### EXERCISE DIRECTIONS
Images should not appear in the copy, yet every line of the listing below must be printed exactly.
_ _ _ _
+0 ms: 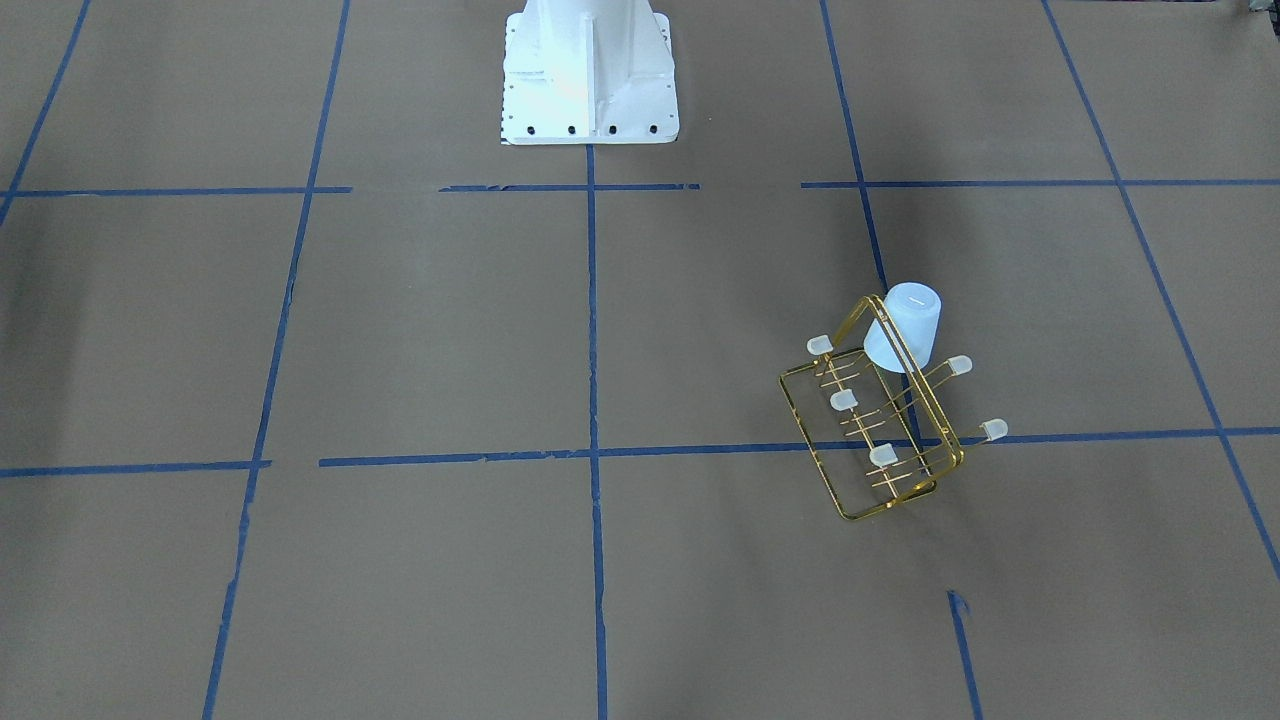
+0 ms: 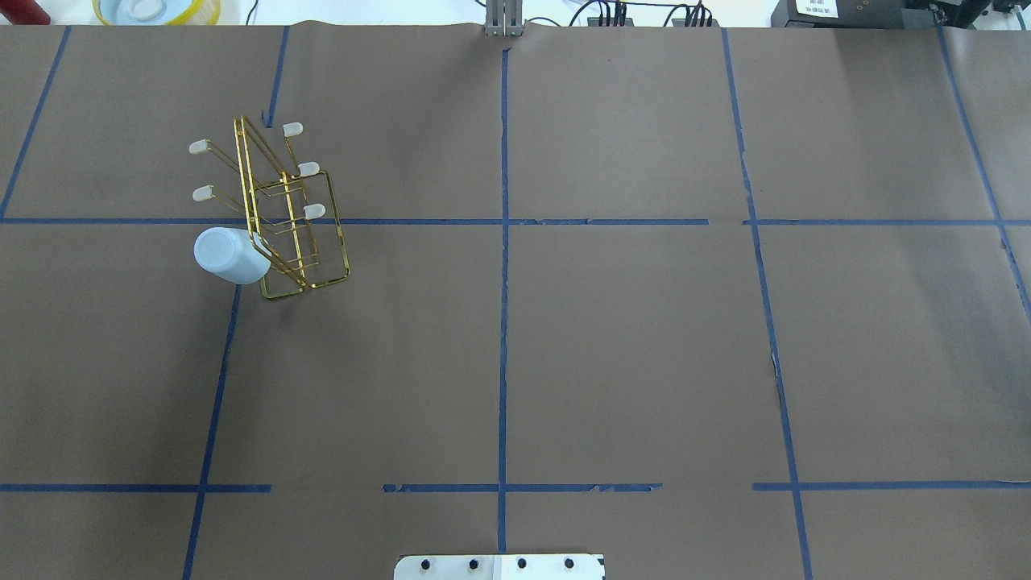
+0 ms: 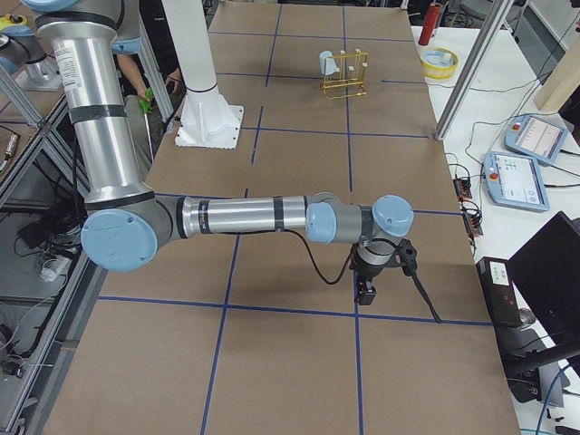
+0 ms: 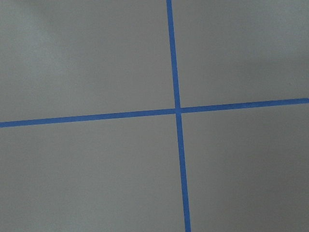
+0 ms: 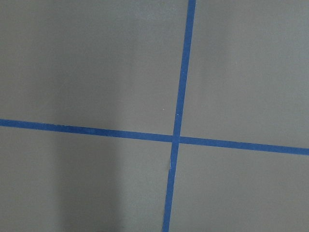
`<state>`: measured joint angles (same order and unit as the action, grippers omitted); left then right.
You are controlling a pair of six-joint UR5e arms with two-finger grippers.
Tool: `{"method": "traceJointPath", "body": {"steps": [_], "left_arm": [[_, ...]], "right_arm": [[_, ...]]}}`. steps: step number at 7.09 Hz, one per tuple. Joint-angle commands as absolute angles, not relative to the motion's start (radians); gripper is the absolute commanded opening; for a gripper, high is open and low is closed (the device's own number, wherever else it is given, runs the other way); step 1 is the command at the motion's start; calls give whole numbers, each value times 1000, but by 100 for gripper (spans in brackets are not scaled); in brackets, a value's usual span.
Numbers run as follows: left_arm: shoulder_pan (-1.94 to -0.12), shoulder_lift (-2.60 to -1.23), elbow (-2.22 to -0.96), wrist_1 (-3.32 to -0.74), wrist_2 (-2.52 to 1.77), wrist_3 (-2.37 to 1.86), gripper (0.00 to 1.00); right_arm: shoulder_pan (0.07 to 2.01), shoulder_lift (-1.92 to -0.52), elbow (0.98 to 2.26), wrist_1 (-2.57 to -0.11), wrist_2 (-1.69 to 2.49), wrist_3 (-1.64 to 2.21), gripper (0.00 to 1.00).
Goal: Hang cup on cup holder
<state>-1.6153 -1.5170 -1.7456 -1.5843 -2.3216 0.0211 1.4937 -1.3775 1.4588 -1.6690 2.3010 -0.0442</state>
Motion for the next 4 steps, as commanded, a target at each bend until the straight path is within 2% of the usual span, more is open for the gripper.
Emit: {"method": "traceJointPath", "body": {"steps": [1, 4], "left_arm": [[-1614, -1525, -1735, -1591, -2322, 47, 100], [-1614, -1526, -1732, -1597, -2322, 66, 100]], "right_arm": [[1494, -1378, 1459, -1669, 2301, -44, 100], [1494, -1378, 1459, -1669, 2301, -44, 100]]}}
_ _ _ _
### FINISHED EXERCISE
+0 ms: 
+0 ms: 
+0 ms: 
+0 ms: 
+0 ms: 
`<state>`: measured joint angles (same order and unit as the action, grippers omitted); left then right.
You are controlling a pair of six-joint UR5e arms with two-finger grippers.
Tool: `{"method": "traceJointPath", "body": {"steps": [_], "left_arm": [[_, ...]], "right_arm": [[_, ...]]}}`. steps: step number at 7.09 Hz, one per tuple. Joint-angle commands as absolute angles, not relative to the motion's start (radians); gripper is the absolute commanded opening; for a gripper, high is open and low is closed (the device's own number, wherever else it is given, runs the other way); step 1 is the command at the motion's start; calls give whole numbers, each value times 1000, but by 100 for gripper (spans in brackets are not scaled); in brackets, a value's usual span.
Numbers run as follows: left_arm: shoulder_pan (-1.94 to -0.12), shoulder_lift (-2.60 to -1.23), elbow (-2.22 to -0.96), wrist_1 (-3.32 to -0.74), wrist_2 (-2.52 to 1.77), wrist_3 (-2.37 to 1.86), gripper (0.00 to 1.00); right_arm: shoulder_pan (0.07 to 2.01), shoulder_lift (-1.92 to -0.52), elbow (0.98 to 2.26), wrist_1 (-2.57 to -0.11), wrist_2 (-1.69 to 2.49), wrist_3 (-1.64 to 2.21), gripper (0.00 to 1.00).
Goal: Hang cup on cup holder
<state>-1.6153 -1.5170 -1.7456 -1.5843 -2.3216 0.0211 1.4937 -1.3775 1.4588 -1.6690 2.3010 -0.0442</state>
Motion for the next 4 steps, as commanded, a target at each bend until the straight path is within 2% of the usual span, more is open for the gripper.
Emit: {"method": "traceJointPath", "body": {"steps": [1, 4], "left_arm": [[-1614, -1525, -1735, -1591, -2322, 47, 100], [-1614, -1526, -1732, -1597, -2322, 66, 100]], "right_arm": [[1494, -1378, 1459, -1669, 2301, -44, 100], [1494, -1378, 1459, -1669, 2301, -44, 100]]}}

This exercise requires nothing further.